如果字符串是未修饰的(即,没有标记),则以下任一项都能很好地工作:
data = Main Idea, key term, key term, key term
# example #1
/^(.+?, )(.+)/.match(data).captures.each_slice(2).map { |a,b| a << %Q{<span class="smaller_font">#{ b }</span>}}.first
# => "Main Idea, <span class="smaller_font">key term, key term, key term</span>"
# example #2
data =~ /^(.+?, )(.+)/
$1 << %Q{<span class="smaller_font">#{ $2 }</span>}
# => "Main Idea, <span class="smaller_font">key term, key term, key term</span>"
如果字符串有标记,则不鼓励使用正则表达式处理HTML或XML,因为它很容易中断。对您控制的HTML进行极其琐碎的使用是非常安全的,但如果内容或格式发生变化,正则表达式可能会崩溃,破坏您的代码。
HTML解析器是通常推荐的解决方案,因为如果内容或其格式发生更改,它们将继续工作。这就是我要用野村做的。我故意冗长地解释发生了什么:
require nokogiri
# build a sample document
html = <a href="stupidreqexquestion">Main Idea, key term, key term, key term</a>
doc = Nokogiri::HTML(html)
puts doc.to_s,
# find the link
a_tag = doc.at_css( a[href=stupidreqexquestion] )

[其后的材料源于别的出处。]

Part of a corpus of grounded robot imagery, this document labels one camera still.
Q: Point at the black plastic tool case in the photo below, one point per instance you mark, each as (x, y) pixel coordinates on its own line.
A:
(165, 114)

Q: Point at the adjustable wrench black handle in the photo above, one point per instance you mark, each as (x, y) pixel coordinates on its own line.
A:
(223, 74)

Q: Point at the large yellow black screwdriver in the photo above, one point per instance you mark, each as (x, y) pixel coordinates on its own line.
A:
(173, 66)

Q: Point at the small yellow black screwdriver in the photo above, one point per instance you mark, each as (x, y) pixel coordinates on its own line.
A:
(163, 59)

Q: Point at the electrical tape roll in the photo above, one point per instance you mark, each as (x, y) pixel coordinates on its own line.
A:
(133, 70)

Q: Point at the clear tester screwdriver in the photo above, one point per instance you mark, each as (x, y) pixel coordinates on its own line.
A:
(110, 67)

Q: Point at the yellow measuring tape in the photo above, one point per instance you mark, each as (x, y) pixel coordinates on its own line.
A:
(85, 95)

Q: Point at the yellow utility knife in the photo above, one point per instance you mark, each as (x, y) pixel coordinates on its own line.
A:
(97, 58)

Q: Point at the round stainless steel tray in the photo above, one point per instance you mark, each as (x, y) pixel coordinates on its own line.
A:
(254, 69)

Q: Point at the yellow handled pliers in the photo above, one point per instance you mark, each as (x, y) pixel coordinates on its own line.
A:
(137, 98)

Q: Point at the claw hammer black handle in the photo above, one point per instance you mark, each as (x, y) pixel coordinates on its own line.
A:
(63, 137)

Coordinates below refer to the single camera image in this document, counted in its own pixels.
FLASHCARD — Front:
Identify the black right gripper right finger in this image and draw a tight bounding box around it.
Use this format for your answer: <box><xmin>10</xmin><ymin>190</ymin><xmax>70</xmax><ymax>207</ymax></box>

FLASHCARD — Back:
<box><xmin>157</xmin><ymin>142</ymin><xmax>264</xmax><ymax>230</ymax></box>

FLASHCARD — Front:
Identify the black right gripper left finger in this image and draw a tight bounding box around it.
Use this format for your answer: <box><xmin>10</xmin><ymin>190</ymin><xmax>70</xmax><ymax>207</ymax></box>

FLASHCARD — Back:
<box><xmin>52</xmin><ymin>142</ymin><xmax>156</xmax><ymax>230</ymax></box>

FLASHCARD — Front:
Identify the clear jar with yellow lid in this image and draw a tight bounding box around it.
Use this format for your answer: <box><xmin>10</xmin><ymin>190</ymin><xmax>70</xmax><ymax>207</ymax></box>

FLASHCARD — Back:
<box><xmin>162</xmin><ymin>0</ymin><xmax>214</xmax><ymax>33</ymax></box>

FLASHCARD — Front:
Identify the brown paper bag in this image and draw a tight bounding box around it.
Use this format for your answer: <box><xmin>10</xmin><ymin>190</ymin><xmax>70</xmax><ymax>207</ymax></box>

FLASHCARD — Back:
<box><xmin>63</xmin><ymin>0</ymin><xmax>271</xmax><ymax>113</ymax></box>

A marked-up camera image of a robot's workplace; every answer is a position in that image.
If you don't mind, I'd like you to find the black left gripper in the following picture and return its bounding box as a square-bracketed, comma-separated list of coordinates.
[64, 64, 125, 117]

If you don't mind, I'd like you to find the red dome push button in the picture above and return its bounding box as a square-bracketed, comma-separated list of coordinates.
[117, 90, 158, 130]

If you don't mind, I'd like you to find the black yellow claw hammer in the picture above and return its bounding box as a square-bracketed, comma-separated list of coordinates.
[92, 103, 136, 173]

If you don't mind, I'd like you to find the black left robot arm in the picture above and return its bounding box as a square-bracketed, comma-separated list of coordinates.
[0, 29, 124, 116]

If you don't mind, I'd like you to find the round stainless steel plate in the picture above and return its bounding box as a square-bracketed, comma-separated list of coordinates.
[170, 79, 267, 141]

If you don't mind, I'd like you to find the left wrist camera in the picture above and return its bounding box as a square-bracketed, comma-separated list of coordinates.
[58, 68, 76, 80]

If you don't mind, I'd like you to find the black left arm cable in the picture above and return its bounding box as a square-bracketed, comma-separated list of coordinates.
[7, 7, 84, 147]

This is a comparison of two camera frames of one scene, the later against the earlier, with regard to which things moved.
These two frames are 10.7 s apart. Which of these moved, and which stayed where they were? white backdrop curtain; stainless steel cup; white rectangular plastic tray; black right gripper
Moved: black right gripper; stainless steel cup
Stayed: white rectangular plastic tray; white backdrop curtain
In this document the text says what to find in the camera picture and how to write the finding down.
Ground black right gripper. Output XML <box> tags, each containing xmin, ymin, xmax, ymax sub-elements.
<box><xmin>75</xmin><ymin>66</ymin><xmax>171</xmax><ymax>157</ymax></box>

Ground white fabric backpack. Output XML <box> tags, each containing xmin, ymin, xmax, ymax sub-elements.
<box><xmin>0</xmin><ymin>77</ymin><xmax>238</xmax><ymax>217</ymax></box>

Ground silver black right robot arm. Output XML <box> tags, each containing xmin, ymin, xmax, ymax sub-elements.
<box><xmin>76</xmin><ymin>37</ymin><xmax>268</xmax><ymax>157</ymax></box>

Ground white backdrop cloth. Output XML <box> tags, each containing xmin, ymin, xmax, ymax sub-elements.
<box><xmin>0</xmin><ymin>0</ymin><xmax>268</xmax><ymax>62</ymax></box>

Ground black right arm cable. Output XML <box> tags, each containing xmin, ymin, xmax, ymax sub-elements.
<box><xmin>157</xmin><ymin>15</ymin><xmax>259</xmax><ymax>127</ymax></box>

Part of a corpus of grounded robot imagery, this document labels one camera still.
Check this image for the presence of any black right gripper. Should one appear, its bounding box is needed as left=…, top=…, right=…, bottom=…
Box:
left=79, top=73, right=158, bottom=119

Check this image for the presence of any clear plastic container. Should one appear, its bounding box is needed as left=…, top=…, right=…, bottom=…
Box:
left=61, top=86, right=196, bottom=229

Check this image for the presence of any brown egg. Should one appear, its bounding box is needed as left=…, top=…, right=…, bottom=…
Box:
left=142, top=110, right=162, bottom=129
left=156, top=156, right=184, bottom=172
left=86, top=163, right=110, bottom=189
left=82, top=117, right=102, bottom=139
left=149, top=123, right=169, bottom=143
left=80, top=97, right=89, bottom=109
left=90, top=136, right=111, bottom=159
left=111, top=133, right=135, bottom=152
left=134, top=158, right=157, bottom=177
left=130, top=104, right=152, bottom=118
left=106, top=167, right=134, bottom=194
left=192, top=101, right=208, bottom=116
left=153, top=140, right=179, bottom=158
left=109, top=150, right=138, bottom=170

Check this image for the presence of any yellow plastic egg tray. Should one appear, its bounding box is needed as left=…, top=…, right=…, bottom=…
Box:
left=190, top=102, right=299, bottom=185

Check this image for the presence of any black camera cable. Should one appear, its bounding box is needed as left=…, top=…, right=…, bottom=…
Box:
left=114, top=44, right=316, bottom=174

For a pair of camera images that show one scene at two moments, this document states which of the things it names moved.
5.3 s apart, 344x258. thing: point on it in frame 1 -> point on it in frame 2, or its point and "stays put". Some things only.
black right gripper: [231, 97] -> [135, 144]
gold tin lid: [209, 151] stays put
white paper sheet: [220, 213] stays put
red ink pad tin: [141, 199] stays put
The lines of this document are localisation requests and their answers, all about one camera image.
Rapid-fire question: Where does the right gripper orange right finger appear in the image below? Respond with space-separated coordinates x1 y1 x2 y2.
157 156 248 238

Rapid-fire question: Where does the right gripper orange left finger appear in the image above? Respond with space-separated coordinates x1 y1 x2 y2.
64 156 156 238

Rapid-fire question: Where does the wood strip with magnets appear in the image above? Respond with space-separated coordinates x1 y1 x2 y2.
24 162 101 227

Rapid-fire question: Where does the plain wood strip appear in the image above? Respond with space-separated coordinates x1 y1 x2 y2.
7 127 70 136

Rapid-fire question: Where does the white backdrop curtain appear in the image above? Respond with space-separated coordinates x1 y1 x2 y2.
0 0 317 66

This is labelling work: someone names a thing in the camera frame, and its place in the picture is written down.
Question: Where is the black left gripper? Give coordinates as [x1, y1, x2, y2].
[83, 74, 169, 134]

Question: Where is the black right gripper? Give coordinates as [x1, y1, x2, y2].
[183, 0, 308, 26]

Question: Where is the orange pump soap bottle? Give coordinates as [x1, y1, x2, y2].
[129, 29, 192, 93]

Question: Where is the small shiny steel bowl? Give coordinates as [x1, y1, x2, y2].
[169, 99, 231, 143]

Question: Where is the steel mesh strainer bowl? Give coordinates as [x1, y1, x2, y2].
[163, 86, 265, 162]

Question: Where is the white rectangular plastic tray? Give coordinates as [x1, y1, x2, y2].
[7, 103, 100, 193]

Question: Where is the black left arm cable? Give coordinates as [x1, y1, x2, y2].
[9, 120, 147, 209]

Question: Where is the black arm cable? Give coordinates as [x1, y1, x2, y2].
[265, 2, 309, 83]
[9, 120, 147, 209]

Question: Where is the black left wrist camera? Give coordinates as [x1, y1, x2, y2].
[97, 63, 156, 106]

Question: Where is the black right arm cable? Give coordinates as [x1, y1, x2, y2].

# break down the tag content
a_text = a_tag.content
main_idea, key_terms = a_text.split(/,s+/, 2) # => ["Main Idea", "key term, key term, key term"]
a_tag.content = main_idea
# create a new node
span = Nokogiri::XML::Node.new( span , doc)
span[ class ] = smaller_font
span.content = key_terms
puts span.to_s,
# add it to the old node
a_tag.add_child(span)
puts doc.to_s
# >> <!DOCTYPE html PUBLIC "-//W3C//DTD HTML 4.0 Transitional//EN" "http://www.w3.org/TR/REC-html40/loose.dtd">
# >> <html><body><a href="stupidreqexquestion">Main Idea, key term, key term, key term</a></body></html>
# >>
# >> <span class="smaller_font">key term, key term, key term</span>
# >>
# >> <!DOCTYPE html PUBLIC "-//W3C//DTD HTML 4.0 Transitional//EN" "http://www.w3.org/TR/REC-html40/loose.dtd">
# >> <html><body><a href="stupidreqexquestion">Main Idea<span class="smaller_font">key term, key term, key term</span></a></body></html>
在上面的输出中,您可以看到Nokogiri是如何构建示例文档、添加的跨度以及生成的文档的。
它可以简化为:
require nokogiri
doc = Nokogiri::HTML( <a href="stupidreqexquestion">Main Idea, key term, key term, key term</a> )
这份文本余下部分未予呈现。